Ho's review, at base, is nothing like Wells' earlier takedown, and more akin to that 2019 Chez Panisse review. Ho recognizes the artistry at work, and the respect that such an institution will always carry with it. But there's a "lack of surprise," Ho writes, in many dishes — and it's not like many of us who have been eating around the Bay and/or writing about it haven't been sharing whispers of this for years. It's hard, after all, to live up to the hype, 30 years in! Even Stevie Nicks and Paul Simon have a tough time writing new hits these days, and at some point, even a Michelin three-star restaurant is going to become a bit of a machine churning out what it knows, "playing the hits." That seems to be the core of Ho's well informed take, after three visits in three years — an overview perspective most of us do not get.

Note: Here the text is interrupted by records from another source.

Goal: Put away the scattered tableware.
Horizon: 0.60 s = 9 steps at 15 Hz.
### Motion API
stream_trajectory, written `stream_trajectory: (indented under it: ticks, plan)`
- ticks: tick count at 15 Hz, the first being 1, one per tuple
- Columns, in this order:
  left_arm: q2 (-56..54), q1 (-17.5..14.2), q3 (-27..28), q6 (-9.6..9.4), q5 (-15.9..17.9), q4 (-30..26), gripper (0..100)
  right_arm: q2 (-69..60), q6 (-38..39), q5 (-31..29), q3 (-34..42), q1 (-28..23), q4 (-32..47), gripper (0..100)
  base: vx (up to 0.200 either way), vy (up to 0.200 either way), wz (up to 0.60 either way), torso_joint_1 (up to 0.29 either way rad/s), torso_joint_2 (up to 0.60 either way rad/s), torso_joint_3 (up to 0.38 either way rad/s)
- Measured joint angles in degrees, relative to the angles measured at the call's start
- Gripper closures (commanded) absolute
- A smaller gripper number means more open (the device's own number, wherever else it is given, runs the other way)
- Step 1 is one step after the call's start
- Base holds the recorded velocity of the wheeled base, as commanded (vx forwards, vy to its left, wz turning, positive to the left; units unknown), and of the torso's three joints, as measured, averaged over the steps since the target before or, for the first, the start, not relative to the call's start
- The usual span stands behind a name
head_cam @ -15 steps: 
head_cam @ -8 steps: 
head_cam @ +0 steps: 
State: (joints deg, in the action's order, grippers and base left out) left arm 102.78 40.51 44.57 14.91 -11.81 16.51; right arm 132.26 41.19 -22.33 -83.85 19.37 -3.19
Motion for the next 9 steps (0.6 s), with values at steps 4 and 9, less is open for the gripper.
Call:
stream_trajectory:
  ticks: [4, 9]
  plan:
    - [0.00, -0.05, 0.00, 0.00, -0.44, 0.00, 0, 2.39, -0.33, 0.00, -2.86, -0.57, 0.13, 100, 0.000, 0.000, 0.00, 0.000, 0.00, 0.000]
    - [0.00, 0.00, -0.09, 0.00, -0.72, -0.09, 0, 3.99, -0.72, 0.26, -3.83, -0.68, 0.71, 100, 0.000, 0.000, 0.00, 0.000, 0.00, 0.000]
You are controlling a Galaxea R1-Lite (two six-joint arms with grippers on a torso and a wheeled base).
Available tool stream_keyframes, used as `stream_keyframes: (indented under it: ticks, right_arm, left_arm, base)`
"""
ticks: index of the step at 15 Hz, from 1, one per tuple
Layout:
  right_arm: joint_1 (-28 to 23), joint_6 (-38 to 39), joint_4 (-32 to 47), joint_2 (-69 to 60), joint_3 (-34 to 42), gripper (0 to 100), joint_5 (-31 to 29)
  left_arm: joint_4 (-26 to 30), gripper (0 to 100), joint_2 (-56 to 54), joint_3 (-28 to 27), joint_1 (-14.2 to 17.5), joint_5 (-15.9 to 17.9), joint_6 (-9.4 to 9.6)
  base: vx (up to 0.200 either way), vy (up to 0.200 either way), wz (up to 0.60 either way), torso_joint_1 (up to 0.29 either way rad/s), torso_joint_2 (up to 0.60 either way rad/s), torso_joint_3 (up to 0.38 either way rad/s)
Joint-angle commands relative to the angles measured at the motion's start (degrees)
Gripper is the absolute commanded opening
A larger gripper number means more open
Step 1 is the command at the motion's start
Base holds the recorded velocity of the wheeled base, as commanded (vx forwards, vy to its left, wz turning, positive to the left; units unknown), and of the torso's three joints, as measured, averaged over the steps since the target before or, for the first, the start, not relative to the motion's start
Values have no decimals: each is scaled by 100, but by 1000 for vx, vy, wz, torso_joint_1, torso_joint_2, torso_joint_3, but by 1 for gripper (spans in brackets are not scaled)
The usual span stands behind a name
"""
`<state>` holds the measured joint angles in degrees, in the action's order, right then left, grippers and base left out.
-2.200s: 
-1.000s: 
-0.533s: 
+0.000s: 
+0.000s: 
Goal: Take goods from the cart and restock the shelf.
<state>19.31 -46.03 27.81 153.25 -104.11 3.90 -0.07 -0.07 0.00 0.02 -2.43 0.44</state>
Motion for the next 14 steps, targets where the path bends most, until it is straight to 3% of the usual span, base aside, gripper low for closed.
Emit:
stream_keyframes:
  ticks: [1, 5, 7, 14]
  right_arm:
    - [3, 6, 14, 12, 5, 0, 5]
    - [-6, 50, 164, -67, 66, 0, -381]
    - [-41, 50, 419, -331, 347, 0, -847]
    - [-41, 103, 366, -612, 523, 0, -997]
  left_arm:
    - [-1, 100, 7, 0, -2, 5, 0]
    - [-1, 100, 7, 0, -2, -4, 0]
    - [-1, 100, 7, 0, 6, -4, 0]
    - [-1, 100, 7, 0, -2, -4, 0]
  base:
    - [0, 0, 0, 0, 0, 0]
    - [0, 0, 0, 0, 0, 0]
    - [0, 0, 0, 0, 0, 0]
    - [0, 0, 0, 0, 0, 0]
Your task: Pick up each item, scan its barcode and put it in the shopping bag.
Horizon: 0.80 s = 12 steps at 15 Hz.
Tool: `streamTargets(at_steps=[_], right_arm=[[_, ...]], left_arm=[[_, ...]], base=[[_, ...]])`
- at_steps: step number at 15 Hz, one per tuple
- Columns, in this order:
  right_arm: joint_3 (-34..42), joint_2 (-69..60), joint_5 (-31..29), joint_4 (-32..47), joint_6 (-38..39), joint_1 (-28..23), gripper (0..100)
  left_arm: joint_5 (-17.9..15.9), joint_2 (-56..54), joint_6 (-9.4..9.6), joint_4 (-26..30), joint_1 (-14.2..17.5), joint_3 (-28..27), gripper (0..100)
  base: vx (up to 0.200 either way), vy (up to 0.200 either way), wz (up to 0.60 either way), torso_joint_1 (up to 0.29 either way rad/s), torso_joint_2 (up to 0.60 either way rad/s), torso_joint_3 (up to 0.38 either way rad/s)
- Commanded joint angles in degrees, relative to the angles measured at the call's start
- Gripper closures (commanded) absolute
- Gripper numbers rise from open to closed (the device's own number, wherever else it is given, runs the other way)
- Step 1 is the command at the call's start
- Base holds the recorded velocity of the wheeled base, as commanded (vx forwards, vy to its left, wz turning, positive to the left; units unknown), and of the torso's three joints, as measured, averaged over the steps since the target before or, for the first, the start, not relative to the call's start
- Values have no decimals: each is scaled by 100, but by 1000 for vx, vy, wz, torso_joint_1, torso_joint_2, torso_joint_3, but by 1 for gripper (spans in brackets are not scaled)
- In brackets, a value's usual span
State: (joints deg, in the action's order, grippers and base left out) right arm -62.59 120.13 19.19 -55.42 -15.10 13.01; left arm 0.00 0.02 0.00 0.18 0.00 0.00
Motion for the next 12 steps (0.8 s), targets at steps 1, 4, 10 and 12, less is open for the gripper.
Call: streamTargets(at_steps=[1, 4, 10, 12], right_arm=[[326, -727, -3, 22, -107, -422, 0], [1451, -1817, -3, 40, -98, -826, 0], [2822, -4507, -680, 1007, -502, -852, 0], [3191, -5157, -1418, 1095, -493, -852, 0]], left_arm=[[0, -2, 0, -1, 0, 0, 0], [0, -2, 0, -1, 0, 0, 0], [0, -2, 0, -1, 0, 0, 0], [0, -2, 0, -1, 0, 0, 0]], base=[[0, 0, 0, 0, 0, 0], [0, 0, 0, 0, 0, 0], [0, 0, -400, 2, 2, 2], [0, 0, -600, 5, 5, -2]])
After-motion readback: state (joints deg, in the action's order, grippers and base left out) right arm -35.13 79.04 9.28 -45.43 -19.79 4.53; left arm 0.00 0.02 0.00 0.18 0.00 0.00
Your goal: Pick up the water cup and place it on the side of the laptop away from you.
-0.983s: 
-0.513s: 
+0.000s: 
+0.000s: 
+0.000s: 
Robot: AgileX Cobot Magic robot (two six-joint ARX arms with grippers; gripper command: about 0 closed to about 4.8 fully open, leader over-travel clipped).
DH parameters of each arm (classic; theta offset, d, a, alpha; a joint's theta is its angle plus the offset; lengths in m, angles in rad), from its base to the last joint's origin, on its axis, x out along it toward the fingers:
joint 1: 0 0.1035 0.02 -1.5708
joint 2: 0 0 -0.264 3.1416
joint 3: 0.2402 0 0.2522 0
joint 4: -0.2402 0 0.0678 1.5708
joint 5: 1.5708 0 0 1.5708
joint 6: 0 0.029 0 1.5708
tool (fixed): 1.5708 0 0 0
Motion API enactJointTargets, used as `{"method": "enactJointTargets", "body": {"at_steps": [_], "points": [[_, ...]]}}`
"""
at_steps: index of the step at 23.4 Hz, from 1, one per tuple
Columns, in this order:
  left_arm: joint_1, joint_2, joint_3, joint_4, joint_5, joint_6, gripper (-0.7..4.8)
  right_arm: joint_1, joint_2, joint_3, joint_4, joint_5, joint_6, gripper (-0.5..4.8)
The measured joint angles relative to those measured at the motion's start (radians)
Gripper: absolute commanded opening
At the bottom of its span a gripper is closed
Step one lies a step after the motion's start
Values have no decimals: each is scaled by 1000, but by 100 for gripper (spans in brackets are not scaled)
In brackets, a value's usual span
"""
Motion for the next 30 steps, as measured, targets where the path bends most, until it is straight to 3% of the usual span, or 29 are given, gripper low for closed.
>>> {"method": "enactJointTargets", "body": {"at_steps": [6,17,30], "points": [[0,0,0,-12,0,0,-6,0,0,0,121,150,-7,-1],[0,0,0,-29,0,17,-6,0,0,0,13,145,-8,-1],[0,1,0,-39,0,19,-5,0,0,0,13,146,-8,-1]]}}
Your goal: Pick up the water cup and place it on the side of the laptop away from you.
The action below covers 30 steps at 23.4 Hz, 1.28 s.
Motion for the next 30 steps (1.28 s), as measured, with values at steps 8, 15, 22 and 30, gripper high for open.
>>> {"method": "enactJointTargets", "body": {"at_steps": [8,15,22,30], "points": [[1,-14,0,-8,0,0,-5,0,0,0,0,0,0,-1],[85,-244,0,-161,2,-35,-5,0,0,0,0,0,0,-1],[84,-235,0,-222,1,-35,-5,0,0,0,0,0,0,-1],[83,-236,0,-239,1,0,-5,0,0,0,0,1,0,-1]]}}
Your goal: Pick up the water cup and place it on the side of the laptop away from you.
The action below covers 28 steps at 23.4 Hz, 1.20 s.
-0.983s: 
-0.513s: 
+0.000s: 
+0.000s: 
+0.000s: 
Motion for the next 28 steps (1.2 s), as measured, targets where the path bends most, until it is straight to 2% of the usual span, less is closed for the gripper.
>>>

One thing that Ho doesn't say, but I will: In the 20 years since The French Laundry was crowned the #1 restaurant in the world, a whole lot has happened in the American food scene, and fine dining in this country has gained plenty more respect and plenty more star chefs than it had back then. And, several years ago, the Bay Area eclipsed New York in its number of Michelin three-star restaurants, so when it comes high-end food, there's a lot more to see here now than The French Laundry.
And, as the Chronicle headline implies, and as we already knew from the list snub, the Laundry may no longer be the splurge-worthy, bucket-list mind-blower that people once thought it was, at least in this critic's opinion. Ho acknowledges that this is "highly subjective" — all criticism is! — and that it may be a crass question to ask in the first place. But readers certainly do want to know where and where not to spend their money, and Ho says that it was only "rarely" that the Laundry lived up to its big name.
The mythology and all the air of exclusivity that goes with trying to get in, though? That may never die. And there's no discounting the mental hoops that non-critic diners will jump through, after all the logistical hoops they jumped through to get there and the money they've spent, to convince themselves of how perfect it all was, especially after a couple bottles of pricy wine.